WHAT THE TASK ASKS: From the line containing "Outline hand-held left gripper right" to the end of the entries, return every line exactly, both ends included, and add nothing.

PROVIDED RECORDS:

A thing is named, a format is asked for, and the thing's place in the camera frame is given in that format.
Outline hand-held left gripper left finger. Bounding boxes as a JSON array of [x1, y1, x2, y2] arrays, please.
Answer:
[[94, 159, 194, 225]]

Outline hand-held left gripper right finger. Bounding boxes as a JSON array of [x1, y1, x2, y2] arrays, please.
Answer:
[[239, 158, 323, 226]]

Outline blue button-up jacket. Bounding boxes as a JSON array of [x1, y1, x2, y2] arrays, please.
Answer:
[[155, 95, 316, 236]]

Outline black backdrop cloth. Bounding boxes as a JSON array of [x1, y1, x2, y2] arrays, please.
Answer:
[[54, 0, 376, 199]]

TASK RESULT:
Outline hand-held left gripper right finger. Bounding boxes as a JSON array of [x1, y1, x2, y2] arrays, please.
Answer:
[[239, 158, 323, 226]]

Outline blue button-up jacket. Bounding boxes as a JSON array of [x1, y1, x2, y2] arrays, please.
Answer:
[[155, 95, 316, 236]]

Outline black backdrop cloth. Bounding boxes as a JSON array of [x1, y1, x2, y2] arrays, please.
Answer:
[[54, 0, 376, 199]]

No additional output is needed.